:: Task description ::
The whole listing is to be transcribed exactly as it stands.

(Data shown Opens)

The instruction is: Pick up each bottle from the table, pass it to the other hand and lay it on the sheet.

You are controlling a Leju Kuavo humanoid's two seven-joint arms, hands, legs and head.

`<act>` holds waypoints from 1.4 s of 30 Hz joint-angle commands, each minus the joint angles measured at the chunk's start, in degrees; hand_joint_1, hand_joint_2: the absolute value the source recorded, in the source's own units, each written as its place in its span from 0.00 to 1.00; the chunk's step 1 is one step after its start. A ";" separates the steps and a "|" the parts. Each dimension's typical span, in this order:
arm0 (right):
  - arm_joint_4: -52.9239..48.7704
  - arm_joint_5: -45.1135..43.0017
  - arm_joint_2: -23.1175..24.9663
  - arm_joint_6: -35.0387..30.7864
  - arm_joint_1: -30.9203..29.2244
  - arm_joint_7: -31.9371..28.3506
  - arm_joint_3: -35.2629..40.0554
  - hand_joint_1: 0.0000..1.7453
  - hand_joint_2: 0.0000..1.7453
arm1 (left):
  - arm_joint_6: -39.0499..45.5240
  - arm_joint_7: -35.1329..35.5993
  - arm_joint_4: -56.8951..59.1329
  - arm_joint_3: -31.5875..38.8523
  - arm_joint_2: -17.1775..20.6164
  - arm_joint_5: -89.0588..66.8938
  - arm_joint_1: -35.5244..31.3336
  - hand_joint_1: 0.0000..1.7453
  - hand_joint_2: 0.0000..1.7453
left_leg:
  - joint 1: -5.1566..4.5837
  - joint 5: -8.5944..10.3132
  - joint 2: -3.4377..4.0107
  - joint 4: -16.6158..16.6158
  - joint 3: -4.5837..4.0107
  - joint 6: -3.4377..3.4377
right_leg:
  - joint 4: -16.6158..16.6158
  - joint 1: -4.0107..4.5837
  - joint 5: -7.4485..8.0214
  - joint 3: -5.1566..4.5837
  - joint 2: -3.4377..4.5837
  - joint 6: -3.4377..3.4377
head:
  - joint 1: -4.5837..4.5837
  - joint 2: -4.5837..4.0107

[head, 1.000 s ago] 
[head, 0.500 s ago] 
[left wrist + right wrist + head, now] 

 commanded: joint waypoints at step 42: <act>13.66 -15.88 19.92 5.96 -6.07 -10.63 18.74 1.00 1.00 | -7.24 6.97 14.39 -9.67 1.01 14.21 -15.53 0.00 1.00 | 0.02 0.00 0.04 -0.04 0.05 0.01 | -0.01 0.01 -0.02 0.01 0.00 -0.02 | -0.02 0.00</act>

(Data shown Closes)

:: Exercise solution ::
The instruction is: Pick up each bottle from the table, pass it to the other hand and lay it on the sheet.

You are controlling a Leju Kuavo humanoid's two seven-joint arms, hands, legs and head.

`<act>` holds waypoints from 1.4 s of 30 Hz joint-angle commands, each minus the joint angles measured at the chunk's start, in degrees; hand_joint_1, hand_joint_2: the absolute value the source recorded, in the source's own units, each written as its place in its span from 0.00 to 1.00; the chunk's step 1 is one step after its start. A ";" separates the steps and a "|" the parts. Each dimension's typical span, in this order:
arm0 (right):
  - arm_joint_4: -52.9239..48.7704
  - arm_joint_5: -45.1135..43.0017
  - arm_joint_2: -23.1175..24.9663
  - arm_joint_6: -35.0387..30.7864
  - arm_joint_1: -30.9203..29.2244
  - arm_joint_7: -31.9371..28.3506
  - arm_joint_3: -35.2629..40.0554
  - hand_joint_1: 0.0000..1.7453
  - hand_joint_2: 0.0000..1.7453
arm1 (left):
  - arm_joint_6: -39.0499..45.5240
  - arm_joint_7: -35.1329..35.5993
  - arm_joint_4: -56.8951..59.1329
  - arm_joint_3: -31.5875..38.8523
  - arm_joint_2: -17.1775..20.6164
  - arm_joint_5: -89.0588..66.8938
  - arm_joint_1: -35.5244..31.3336
  - hand_joint_1: 0.0000..1.7453
  - hand_joint_2: 0.0000..1.7453
left_leg:
  - joint 1: -5.1566..4.5837
  - joint 5: -8.5944..10.3132
  - joint 2: -3.4377..4.0107
  - joint 4: -16.6158..16.6158
  - joint 3: -4.5837..4.0107
  - joint 6: -3.4377..3.4377
right_leg:
  - joint 4: -16.6158..16.6158
  - joint 1: -4.0107..4.5837
  - joint 5: -7.4485..8.0214
  - joint 3: -5.1566..4.5837
  - joint 2: -3.4377..4.5837
  - joint 6: -3.4377..3.4377
head:
  - joint 1: -4.5837..4.5837
  - joint 2: -4.5837..4.0107

[head, 1.000 s ago] 
[head, 0.500 s ago] 
[left wrist + right wrist + head, now] 

 commanded: joint waypoints at step 42: <act>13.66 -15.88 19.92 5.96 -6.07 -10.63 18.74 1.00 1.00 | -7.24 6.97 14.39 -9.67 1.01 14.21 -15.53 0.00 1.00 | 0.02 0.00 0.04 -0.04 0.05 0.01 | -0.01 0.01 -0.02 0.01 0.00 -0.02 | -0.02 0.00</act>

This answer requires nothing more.